BofA Securities economists anticipate a potential downside risk to global growth forecasts, estimating a reduction of at least 0.5 percentage points from the current 3.1% growth projection.
While their base case assumes that some tariffs will be negotiated away, the analysts also acknowledge a heightened likelihood of a stagflationary scenario for the U.S.
BofA Securities analysts project that tariffs could significantly decrease the Euro Area's economic growth by 0.4% to 0.6% over the coming quarters. This projection factors in the possibility of the EU imposing retaliatory tariffs.
The analysts have revised their forecasts for the sector for a second time, following their initial adjustments on April 1st. Despite the recent 19% sell-off in the sector, the analysts note that earnings per share (EPS) estimates have only been cut by approximately 5%.
This discrepancy leads them to view the current valuation levels as attractive, with many stocks trading at near 10-year price-to-earnings ratio lows.
SAP is specifically highlighted by BofA Securities as being relatively well-insulated. The stock has experienced a 21% decline from its peak, while 2025/2026 EPS estimates have only been reduced by 2.5%.
BofA Securities reiterates its “buy” rating on SAP, emphasizing its perceived resilience to current macroeconomic uncertainties.
The report also anticipates weaker demand in both corporate and leisure travel, affecting air travel and hotel stays. This expectation has led to a 2.2% reduction in BofA Securities' FY25 revenue estimates for the travel technology coverage stock, Sabre (NASDAQ:SABR).

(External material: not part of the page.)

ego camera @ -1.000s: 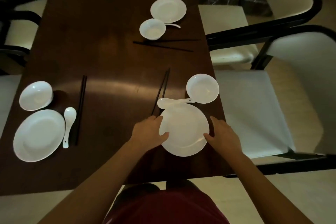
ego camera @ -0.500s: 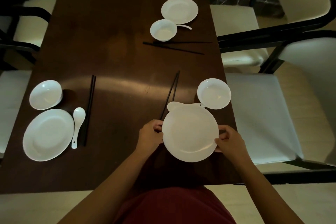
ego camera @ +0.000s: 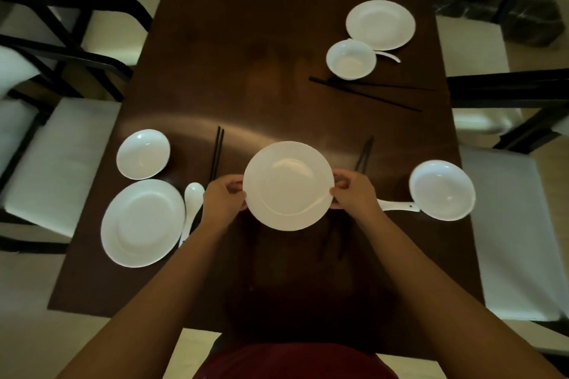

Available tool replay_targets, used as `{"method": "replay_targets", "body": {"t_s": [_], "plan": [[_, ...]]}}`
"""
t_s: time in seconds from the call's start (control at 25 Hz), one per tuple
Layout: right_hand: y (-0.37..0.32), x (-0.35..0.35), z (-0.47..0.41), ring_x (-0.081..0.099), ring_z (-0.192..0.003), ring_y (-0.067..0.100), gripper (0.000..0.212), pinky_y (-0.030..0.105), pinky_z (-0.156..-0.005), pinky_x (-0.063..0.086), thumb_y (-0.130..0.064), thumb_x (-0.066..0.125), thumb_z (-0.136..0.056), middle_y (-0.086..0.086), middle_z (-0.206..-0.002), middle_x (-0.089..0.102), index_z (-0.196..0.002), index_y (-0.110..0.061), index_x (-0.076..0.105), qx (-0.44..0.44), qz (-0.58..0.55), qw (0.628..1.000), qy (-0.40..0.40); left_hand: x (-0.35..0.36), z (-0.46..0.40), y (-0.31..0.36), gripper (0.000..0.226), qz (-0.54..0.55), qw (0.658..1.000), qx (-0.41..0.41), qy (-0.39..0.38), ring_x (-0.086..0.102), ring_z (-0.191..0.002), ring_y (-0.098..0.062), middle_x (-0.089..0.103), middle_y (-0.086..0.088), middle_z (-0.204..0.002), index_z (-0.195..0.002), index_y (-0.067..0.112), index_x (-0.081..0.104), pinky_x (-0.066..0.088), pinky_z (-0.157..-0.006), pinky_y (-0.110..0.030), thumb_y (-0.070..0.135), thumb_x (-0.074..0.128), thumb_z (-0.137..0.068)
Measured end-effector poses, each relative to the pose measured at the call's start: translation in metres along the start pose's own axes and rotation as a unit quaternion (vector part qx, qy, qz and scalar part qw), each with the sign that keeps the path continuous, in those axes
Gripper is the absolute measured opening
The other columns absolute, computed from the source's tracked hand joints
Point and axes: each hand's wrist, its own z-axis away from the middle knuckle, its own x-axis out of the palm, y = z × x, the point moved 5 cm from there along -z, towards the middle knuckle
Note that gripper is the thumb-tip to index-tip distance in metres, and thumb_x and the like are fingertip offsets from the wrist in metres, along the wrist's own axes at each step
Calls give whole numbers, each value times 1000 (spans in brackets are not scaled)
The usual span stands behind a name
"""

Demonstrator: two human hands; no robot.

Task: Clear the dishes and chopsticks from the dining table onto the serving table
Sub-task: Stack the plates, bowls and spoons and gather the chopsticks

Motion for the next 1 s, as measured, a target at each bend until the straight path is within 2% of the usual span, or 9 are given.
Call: {"method": "replay_targets", "body": {"t_s": [0.12,0.28,0.44,0.6,0.68,0.8,0.88,0.92,1.0], "plan": [[-8,18,-21,66,-81,21,39,24,-58,57,0,59,-81,13,-102,69,-116,-18,63,3,33,999,1,-6,-19,-12,30,-4,1000,-15,11,61,-81,-17,62,-1,-88,-110,7,64,55,-66,-27,-4,59,-82],[-10,26,-32,65,-79,22,40,27,-62,57,-1,60,-81,15,-103,68,-117,-18,63,1,69,998,1,-5,-32,-23,30,-4,1000,-26,1,62,-78,-13,64,1,-88,-110,10,65,52,-57,-16,-2,61,-83],[-10,27,-34,64,-81,22,40,25,-60,57,0,59,-82,15,-103,68,-118,-17,62,-4,72,997,5,-3,-38,-31,31,12,999,-32,-4,63,-84,-17,67,-7,-98,-111,11,65,54,-60,-19,0,60,-83],[-15,27,-31,65,-90,27,40,36,-73,59,-2,58,-83,16,-105,67,-122,-14,59,-4,92,996,4,-3,-36,-26,29,2,1000,-19,-11,64,-85,-19,66,-4,-96,-112,11,64,53,-62,-19,3,60,-84],[-22,24,-26,64,-87,27,36,38,-78,56,-8,59,-84,15,-103,68,-120,-11,59,-15,156,987,38,-8,-32,-20,32,-28,999,-16,-17,65,-84,-19,66,-4,-95,-119,10,59,56,-70,-26,9,59,-87],[-46,29,-12,61,-95,26,27,32,-78,46,-14,59,-85,10,-106,65,-112,-13,61,-73,250,960,106,-37,-18,-11,36,-75,997,30,6,63,-86,-13,67,-4,-101,-124,13,55,53,-86,-29,17,57,-89],[-67,54,0,56,-108,27,32,37,-88,46,-18,61,-84,10,-118,60,-117,-15,59,-137,277,947,84,-68,-1,-7,37,-114,988,98,27,58,-89,-4,65,1,-108,-124,17,55,47,-86,-20,22,59,-87],[-80,74,8,52,-115,30,36,41,-95,44,-18,61,-84,12,-123,57,-120,-15,58,-186,304,933,58,-88,10,-7,38,-147,979,137,44,58,-96,-7,63,0,-114,-124,18,55,45,-88,-22,24,60,-86],[-105,122,28,47,-122,35,44,46,-100,40,-18,67,-80,17,-128,55,-123,-14,57,-321,393,862,10,-126,32,-15,44,-268,932,224,95,59,-109,-23,62,-8,-121,-124,15,56,44,-94,-38,27,65,-82]]}}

BofA Securities' analysis draws on lessons from past economic downturns, particularly the Global Financial Crisis.
During that period, software revenues experienced a maximum quarterly decline of 10-14%, which was approximately three times the level of GDP contraction.
This translated to a roughly 20 percentage point peak-to-trough growth contraction, compared to a 7 percentage point slowdown in GDP.
Applying these historical observations to the current situation, BofA Securities analysts estimate the impact of tariff-induced macroeconomic pressures.
They project a 1-3% growth impact on software, approximately 2% on travel, 1-3% on IT services (noting the cyclical nature but limited US exposure of IT Services), and around 2% on payments.
Regarding specific companies, BofA Securities has made marginal downward adjustments to estimates for PROS, reflecting slower B2C growth amid potential weakness in travel demand.
Similarly, Sabre's 2025 revenue growth forecast has been reduced by 2.2 percentage points, primarily due to anticipated slower growth in air bookings and passengers boarded, as well as a slightly weaker HOS segment.
For SAP, the 2025 constant currency revenue growth forecast has been slightly lowered from 11% to 10.3%.